History (3): Two-Stream Nets

Back again to LSTM, it can model the temporal ordering. However, it may not be able to capture fine low-level motions. Nevertheless, this information is essential. Now, thanks to Simonyan and Ziiserman, which provides a two-stream network to better capture the spatial and temporal information through the RGB and optical flow information. As for the implementation, these networks will be trained separately and and then fused in a later part of the procedure when testing on the video.

Now: I3D Network

Inflating 2D ConvNets into 3D is the current approach used for video classification. It converts 2D classification models into 3D by training multiple frames at once instead of one by one. As for the implementation, it starts with a 2D net and inflates all the filters and pooling kernels. Hence, it can learn from multiple frames at once. The new filters are inflated so that they become cubes instead of squares, for instance an originally N X N filter would become N X N X N. Ohya, if the video is less than our predefined length, we can use a boring-video fixed point approach by simply repeating the video when it comes to the end.

The generation of the aforementioned networks are isllustrated in this figure below:

The I3D network is illustrated in this figure below:

I used I3D and extract features from Mixed_5c layers. In my papers, which are IEEE SPL and ICCV workshop, the I3D is used as the backbone and apply self-attention mechanism in the later part. In fact, some modifications is needed to further boost the performance.

Here, I provide my I3D model pretrained in Kinetics and finetuned in HMDB-51 dataset. You should obtain around 77% for the RGB and 80% for the combination of RGB and optical flow.

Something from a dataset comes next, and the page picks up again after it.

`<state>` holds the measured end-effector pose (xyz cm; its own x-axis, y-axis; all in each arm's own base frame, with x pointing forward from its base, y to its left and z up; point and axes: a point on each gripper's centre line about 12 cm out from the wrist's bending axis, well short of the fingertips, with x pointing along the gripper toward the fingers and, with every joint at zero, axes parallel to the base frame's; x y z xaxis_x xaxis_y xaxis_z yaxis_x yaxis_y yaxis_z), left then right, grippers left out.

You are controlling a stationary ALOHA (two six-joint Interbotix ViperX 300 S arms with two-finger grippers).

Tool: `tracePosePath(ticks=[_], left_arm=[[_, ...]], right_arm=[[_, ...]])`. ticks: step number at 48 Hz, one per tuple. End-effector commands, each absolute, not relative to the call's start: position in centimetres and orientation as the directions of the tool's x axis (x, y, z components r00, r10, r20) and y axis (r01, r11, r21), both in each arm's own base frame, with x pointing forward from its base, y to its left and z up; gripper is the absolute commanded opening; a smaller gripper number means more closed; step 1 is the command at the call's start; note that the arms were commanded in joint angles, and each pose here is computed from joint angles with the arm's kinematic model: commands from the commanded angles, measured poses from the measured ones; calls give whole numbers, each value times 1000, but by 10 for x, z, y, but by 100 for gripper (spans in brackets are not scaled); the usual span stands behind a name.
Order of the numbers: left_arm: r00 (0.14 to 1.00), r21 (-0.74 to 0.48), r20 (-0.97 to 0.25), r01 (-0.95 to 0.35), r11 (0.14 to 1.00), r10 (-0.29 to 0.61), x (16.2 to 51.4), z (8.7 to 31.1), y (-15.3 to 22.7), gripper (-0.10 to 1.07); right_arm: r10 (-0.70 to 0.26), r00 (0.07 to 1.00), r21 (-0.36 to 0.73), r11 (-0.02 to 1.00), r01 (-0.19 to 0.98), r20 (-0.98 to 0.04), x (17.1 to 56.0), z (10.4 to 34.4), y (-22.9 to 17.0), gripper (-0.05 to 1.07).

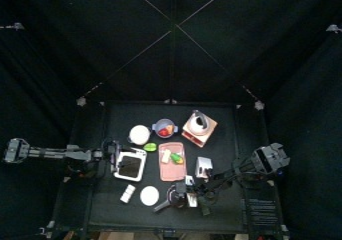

Please kindly cite our paper if you use our model.
I3D model RGB Google Drive
I3D model Flow Google Drive

Cite our paper:
@article{purwanto2019three,
title={Three-stream Network with Bidirectional Self-attention for Action Recognition in Extreme Low Resolution Videos},
author={Purwanto, Didik and Pramono, Rizard Renanda Adhi and Chen, Yie-Tarng and Fang, Wen-Hsien},
journal={IEEE Signal Processing Letters},
year={2019},
publisher={IEEE}
}
@inproceedings{purwanto2019extreme,
title={Extreme Low Resolution Action Recognition with Spatial-Temporal Multi-Head Self-Attention and Knowledge Distillation},
author={Purwanto, Didik and Renanda Adhi Pramono, Rizard and Chen, Yie-Tarng and Fang, Wen-Hsien},
booktitle={Proceedings of the IEEE International Conference on Computer Vision Workshops},
pages={0--0},
year={2019}
}

Next Generation: Rethinking of the I3D

Now, we already know about I3D. But what's next?
In fact, there are some drawbacks of using I3D such as the computation time. In the paper, which entitled by "Rethinking Spatiotemporal Feature Learning: Speed-Accuracy Trade-offs in Video Classification", some questions are arised:
– Do we even need 3D convolution? If so, what layers should we make 3D, and what layers can be 2D? Does this depend on the nature of the dataset and task?
– Is it important that we convolve jointly over time and space, or would it suffice to convolve over these dimensions independently?
– How can we use answers to the above questions to improve on prior methods in terms of accuracy, speed and memory footprint?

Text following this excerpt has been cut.